• **Work request**
Word for word, repeat all of the entries below.

• **Records to process**
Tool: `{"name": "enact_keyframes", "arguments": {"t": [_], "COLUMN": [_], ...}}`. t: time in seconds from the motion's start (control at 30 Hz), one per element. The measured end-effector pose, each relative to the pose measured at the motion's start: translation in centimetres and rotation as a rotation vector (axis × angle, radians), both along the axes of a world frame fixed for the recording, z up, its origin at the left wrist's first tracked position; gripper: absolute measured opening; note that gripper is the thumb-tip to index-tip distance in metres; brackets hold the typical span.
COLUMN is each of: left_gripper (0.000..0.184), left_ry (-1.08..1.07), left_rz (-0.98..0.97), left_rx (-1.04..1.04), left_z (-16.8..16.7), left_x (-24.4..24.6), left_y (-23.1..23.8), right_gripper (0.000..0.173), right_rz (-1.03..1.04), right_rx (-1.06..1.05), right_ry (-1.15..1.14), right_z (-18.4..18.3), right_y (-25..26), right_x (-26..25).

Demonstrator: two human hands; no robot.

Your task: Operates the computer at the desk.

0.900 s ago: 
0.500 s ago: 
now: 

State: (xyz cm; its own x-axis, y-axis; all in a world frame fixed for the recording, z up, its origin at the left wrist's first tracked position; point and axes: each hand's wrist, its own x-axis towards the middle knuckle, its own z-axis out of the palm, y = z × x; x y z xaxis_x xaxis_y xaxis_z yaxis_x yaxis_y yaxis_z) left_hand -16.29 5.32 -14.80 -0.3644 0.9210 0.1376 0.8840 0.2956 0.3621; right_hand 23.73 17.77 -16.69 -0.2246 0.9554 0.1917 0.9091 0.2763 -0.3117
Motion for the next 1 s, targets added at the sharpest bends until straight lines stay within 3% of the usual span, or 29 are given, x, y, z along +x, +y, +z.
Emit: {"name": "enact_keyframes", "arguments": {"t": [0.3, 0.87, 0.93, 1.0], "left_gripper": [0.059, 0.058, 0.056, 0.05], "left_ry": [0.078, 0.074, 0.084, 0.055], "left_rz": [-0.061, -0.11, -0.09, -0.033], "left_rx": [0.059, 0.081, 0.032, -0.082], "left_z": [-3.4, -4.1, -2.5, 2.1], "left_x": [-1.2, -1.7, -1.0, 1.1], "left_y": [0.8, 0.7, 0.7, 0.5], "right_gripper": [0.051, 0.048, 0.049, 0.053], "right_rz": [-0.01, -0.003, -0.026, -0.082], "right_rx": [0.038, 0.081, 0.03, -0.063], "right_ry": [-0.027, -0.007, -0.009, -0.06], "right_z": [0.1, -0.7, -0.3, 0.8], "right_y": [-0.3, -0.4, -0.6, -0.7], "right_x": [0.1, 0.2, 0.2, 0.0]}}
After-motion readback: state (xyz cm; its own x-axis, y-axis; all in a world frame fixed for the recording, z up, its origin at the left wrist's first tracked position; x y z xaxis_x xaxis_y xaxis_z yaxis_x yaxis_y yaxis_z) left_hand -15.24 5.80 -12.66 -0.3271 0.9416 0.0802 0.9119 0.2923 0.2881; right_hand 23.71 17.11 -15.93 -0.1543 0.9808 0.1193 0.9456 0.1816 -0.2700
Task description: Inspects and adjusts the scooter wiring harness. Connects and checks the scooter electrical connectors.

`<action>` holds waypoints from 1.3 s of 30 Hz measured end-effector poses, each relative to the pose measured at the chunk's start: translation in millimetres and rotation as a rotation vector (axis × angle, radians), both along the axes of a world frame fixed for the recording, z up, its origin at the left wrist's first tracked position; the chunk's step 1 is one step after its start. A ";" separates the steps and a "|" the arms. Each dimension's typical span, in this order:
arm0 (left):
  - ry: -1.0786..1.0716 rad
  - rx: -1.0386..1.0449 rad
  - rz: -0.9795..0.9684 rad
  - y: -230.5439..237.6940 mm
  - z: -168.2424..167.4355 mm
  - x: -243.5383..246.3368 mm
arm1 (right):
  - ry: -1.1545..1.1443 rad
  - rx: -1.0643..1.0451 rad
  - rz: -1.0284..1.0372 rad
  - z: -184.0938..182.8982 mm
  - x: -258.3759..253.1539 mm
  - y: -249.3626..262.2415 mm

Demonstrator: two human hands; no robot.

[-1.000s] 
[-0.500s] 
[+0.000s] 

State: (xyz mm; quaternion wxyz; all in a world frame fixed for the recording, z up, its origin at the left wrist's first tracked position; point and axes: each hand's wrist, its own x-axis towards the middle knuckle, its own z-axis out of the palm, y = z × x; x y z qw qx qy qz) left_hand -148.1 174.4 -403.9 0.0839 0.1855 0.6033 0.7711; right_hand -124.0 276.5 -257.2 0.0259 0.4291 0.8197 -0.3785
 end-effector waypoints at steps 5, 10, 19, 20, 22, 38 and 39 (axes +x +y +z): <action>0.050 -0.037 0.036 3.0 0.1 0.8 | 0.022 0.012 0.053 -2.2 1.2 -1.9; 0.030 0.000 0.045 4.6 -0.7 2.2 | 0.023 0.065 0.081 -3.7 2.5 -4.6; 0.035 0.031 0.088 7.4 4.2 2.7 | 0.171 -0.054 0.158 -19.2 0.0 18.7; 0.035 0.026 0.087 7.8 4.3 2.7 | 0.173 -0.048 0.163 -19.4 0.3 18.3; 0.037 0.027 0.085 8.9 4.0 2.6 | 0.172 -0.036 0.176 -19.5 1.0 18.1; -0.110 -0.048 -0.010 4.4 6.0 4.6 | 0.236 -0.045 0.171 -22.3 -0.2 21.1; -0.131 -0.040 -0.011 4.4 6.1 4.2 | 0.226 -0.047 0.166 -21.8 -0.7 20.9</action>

• **Your response**
Tool: `{"name": "enact_keyframes", "arguments": {"t": [_], "COLUMN": [_], ...}}`. t: time in seconds from the motion's start (control at 30 Hz), one per element. The measured end-effector pose, each relative to the pose measured at the motion's start: translation in centimetres and rotation as a rotation vector (axis × angle, radians), both along the axes of a world frame fixed for the recording, z up, its origin at the left wrist's first tracked position; gripper: absolute measured opening; note that gripper is the thumb-tip to index-tip distance in metres; brackets hold the typical span.
COLUMN is each of: left_gripper (0.000..0.184), left_ry (-1.08..1.07), left_rz (-0.98..0.97), left_rx (-1.04..1.04), left_z (-16.8..16.7), left_x (-24.4..24.6), left_y (-23.1..23.8), right_gripper (0.000..0.173), right_rz (-1.03..1.04), right_rx (-1.06..1.05), right_ry (-1.15..1.14), right_z (-18.4..18.3), right_y (-25..26), right_x (-26..25).

Demonstrator: two human hands; no robot.

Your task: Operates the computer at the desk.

0.900 s ago: 
0.500 s ago: 
now: 

State: (xyz cm; its own x-axis, y-axis; all in a world frame fixed for the recording, z up, its origin at the left wrist's first tracked position; point and axes: each hand's wrist, its own x-axis towards the middle knuckle, its own z-axis out of the palm, y = z × x; x y z xaxis_x xaxis_y xaxis_z yaxis_x yaxis_y yaxis_z) left_hand -16.29 5.32 -14.80 -0.3644 0.9210 0.1376 0.8840 0.2956 0.3621; right_hand 23.73 17.77 -16.69 -0.2246 0.9554 0.1917 0.9091 0.2763 -0.3117
Motion for the next 1 s, targets added at the sharpest bends until straight lines stay within 3% of the usual span, or 29 are given, x, y, z along +x, +y, +z.
Emit: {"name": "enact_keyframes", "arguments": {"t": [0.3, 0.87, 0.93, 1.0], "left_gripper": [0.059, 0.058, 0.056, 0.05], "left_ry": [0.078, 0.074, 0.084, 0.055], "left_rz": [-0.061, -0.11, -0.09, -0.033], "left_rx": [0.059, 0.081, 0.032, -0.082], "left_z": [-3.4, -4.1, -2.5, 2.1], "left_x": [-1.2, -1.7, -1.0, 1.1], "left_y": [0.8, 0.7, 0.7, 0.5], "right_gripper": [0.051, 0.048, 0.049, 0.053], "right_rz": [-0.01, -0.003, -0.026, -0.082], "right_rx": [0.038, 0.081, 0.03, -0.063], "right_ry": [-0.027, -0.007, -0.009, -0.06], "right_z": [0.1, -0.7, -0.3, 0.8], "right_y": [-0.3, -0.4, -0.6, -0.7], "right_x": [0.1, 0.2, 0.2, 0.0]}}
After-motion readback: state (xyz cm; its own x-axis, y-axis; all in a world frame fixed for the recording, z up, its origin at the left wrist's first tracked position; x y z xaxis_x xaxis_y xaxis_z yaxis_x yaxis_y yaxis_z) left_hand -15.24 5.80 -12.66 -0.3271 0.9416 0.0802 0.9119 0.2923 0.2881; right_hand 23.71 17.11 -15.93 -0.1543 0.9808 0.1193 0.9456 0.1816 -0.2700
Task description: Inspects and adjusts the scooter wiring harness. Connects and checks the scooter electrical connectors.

`<action>` holds waypoints from 1.3 s of 30 Hz measured end-effector poses, each relative to the pose measured at the chunk's start: translation in millimetres and rotation as a rotation vector (axis × angle, radians), both along the axes of a world frame fixed for the recording, z up, its origin at the left wrist's first tracked position; the chunk's step 1 is one step after its start. A ";" separates the steps and a "|" the arms. Each dimension's typical span, in this order:
arm0 (left):
  - ry: -1.0786..1.0716 rad
  - rx: -1.0386..1.0449 rad
  - rz: -0.9795..0.9684 rad
  - y: -230.5439..237.6940 mm
  - z: -168.2424..167.4355 mm
  - x: -243.5383..246.3368 mm
arm1 (right):
  - ry: -1.1545..1.1443 rad
  - rx: -1.0643..1.0451 rad
  - rz: -1.0284..1.0372 rad
  - z: -184.0938..182.8982 mm
  - x: -258.3759..253.1539 mm
  - y: -249.3626..262.2415 mm

Demonstrator: two human hands; no robot.

[-1.000s] 
[-0.500s] 
[+0.000s] 

State: (xyz mm; quaternion wxyz; all in a world frame fixed for the recording, z up, its origin at the left wrist's first tracked position; point and axes: each hand's wrist, its own x-axis towards the middle knuckle, its own z-axis out of the palm, y = z × x; x y z qw qx qy qz) left_hand -148.1 174.4 -403.9 0.0839 0.1855 0.6033 0.7711; right_hand -124.0 276.5 -257.2 0.0259 0.4291 0.8197 -0.3785
 end-effector waypoints at steps 5, 10, 19, 20, 22, 38 and 39 (axes +x +y +z): <action>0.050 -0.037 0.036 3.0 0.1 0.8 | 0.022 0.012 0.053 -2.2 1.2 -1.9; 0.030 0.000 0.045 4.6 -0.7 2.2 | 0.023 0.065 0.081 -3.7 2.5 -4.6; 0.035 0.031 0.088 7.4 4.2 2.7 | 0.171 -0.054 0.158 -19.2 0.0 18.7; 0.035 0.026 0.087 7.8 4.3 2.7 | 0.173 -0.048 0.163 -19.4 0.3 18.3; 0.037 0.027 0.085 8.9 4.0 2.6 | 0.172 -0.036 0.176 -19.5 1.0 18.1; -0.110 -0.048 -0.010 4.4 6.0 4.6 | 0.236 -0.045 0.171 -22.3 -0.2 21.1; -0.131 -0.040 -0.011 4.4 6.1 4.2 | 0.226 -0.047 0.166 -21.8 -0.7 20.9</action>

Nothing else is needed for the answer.